Due to the high computation overhead of Vision Transformers (ViTs), In-memory Computing architectures are being researched towards energy-efficient deployment in edge-computing scenarios. Prior works have proposed efficient algorithm-hardware co-design and IMC-architectural improvements to improve the energy-efficiency of IMC-implemented ViTs. However, all prior works have neglected the overhead and co-depencence of attention blocks on the accuracy-energy-delay-area of IMC-implemented ViTs. To this end, we propose TReX- an attention-reuse-driven ViT optimization framework that effectively performs attention reuse in ViT models to achieve optimal accuracy-energy-delay-area tradeoffs. TReX optimally chooses the transformer encoders for attention reuse to achieve near iso-accuracy performance while meeting the user-specified delay requirement. Based on our analysis on the Imagenet-1k dataset, we find that TReX achieves 2.3x (2.19x) EDAP reduction and 1.86x (1.79x) TOPS/mm2 improvement with ~1% accuracy drop in case of DeiT-S (LV-ViT-S) ViT models. Additionally, TReX achieves high accuracy at high EDAP reduction compared to state-of-the-art token pruning and weight sharing approaches. On NLP tasks such as CoLA, TReX leads to 2% higher non-ideal accuracy compared to baseline at 1.6x lower EDAP.
Paper Structure (18 sections, 5 equations, 18 figures, 5 tables, 1 algorithm)

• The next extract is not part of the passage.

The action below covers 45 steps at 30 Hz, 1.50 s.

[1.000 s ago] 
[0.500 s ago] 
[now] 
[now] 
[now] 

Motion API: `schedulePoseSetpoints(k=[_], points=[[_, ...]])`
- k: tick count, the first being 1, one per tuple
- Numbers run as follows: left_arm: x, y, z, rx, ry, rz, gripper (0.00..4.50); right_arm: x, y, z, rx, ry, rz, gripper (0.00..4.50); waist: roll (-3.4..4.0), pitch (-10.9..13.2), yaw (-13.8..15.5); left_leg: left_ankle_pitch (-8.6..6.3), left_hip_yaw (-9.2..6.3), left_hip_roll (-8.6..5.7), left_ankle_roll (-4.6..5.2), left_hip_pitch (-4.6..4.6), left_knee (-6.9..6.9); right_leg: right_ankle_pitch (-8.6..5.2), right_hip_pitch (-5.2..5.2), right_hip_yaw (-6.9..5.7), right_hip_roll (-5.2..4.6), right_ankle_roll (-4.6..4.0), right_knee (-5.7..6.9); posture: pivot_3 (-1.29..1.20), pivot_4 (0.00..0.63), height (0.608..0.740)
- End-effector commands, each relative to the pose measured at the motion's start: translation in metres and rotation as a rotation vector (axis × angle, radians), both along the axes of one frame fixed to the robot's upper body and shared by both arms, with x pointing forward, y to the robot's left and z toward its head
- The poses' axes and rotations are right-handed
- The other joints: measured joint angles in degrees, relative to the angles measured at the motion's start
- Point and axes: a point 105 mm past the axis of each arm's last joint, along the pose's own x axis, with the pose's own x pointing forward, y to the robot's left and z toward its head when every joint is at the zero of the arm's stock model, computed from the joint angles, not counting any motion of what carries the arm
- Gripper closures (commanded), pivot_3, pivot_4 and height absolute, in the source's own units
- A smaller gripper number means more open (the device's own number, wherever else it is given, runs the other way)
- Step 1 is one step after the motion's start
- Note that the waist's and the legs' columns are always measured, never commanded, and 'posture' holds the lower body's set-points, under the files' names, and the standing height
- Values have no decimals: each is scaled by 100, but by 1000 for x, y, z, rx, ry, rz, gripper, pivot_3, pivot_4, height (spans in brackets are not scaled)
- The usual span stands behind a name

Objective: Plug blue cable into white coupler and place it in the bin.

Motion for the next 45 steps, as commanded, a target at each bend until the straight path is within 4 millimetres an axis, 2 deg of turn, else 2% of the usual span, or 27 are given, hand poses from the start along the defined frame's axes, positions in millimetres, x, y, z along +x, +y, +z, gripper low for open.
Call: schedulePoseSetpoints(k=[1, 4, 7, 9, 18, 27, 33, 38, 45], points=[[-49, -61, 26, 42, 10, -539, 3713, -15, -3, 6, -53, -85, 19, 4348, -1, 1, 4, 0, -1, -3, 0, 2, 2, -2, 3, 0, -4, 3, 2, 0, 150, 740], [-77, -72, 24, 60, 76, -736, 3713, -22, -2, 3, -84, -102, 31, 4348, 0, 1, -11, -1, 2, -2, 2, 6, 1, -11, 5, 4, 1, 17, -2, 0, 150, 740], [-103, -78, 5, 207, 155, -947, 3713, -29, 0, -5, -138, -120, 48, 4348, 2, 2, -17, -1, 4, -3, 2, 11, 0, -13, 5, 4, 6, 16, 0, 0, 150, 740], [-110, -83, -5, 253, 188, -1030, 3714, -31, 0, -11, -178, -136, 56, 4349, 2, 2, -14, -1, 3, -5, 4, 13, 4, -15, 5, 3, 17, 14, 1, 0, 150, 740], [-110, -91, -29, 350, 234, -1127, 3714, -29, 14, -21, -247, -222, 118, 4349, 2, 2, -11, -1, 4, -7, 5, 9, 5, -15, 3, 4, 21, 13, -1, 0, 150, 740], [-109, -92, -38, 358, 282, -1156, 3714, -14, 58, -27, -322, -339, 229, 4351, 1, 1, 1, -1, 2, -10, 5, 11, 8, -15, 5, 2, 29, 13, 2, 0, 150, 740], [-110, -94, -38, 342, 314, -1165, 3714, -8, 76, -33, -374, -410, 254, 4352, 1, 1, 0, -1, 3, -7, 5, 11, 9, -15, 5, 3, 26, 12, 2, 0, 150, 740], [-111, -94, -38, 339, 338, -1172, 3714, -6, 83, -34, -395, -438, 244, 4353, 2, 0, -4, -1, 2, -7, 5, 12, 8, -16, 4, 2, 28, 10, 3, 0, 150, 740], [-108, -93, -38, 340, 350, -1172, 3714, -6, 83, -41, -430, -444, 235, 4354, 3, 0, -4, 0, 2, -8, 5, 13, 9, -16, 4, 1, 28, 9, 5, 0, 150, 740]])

This paper contains 18 sections, 5 equations, 18 figures, 5 tables, 1 algorithm.

Figures (18)

  • Figure 1: (a) Encoder architecture of a vision-transformer jiang2021alltouvron2021training. (b) Pie diagrams of energy, delay and area for DeiT-S touvron2021training and LV-ViT-S jiang2021all transformer encoders. The energy, delay and area correspond to 64$\times$64 FeFET crossbar implementations.
  • Figure 2: Figure showing the EDAP and non-ideal accuracy of (a) Baseline DeiT-S rao2021dynamicvit and TReX-D-$N$ ViTs. (b) Baseline LV-ViT-S rao2021dynamicvit and TReX-L-$N$ ViTs. Here, TReX-D-$N$ and TReX-L-$N$ denote TReX-optimized DeiT-S and LV-ViT-S ViTs, respectively optimized at different target delay values $N$. Non-ideal accuracy denotes the hardware accuracy measured on FeFET-based IMC implementation with ADC/device variation noise. Accuracy measured for ImageNet-1K dataset.
  • Figure 3: Figure showing a standard IMC crossbar array.
  • Figure 4: Figure showing the attention reuse technique wherein encoders 2 and 4 reuse attention of encoders 1 and 3, respectively. Transformation blocks TB1 and TB2 are used for introducing data variability. For encoders 2 and 4, the Attention blocks are removed and the TB outputs are connected to the Projection input.
  • Figure 5: (a) Strided pattern with $SL=2$, $N_{reuse}=4$ (b) Continuous pattern $N_{reuse}=4$ (c) Pyramid pattern with $SL=2$, $N_{reuse}=4$ and $N_{cont}=2$.